Exercise:
Look through the listing below, find every line with the string "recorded", and copy it.

Data segment:

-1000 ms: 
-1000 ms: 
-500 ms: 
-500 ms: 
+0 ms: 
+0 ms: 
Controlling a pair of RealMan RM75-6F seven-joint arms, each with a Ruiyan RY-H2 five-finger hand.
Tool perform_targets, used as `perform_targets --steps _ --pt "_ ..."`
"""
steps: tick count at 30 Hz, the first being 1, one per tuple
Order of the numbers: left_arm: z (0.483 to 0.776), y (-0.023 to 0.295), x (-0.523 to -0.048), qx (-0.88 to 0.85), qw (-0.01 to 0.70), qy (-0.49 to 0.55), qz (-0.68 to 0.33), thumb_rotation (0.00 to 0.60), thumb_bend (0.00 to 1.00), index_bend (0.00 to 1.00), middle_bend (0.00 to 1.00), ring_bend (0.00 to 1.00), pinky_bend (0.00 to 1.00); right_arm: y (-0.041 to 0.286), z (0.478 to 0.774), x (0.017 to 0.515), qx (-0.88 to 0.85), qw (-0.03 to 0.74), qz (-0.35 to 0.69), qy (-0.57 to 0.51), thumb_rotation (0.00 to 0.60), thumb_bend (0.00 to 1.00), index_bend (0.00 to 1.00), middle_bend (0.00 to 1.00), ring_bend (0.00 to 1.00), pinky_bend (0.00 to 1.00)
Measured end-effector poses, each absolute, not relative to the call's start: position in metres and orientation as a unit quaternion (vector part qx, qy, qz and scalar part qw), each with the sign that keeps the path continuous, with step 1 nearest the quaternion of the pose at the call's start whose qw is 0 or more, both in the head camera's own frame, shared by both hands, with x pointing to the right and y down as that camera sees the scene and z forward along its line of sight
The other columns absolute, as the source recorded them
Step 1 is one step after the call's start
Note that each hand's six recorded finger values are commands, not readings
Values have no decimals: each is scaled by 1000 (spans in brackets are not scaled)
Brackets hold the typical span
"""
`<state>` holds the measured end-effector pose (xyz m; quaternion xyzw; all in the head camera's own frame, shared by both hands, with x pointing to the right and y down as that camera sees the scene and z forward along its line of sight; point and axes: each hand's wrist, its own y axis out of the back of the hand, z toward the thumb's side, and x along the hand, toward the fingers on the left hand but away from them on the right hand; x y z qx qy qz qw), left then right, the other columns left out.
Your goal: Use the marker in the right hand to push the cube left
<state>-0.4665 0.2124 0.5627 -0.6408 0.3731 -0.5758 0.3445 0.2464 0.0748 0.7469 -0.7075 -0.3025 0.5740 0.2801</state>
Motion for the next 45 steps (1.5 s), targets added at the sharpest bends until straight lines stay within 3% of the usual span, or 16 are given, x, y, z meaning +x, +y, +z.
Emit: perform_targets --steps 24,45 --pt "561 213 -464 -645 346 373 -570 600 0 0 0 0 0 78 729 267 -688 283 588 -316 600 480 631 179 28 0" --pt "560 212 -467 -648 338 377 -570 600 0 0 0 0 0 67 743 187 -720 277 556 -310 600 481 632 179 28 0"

Response area:
The other columns absolute, as the source recorded them
Note that each hand's six recorded finger values are commands, not readings

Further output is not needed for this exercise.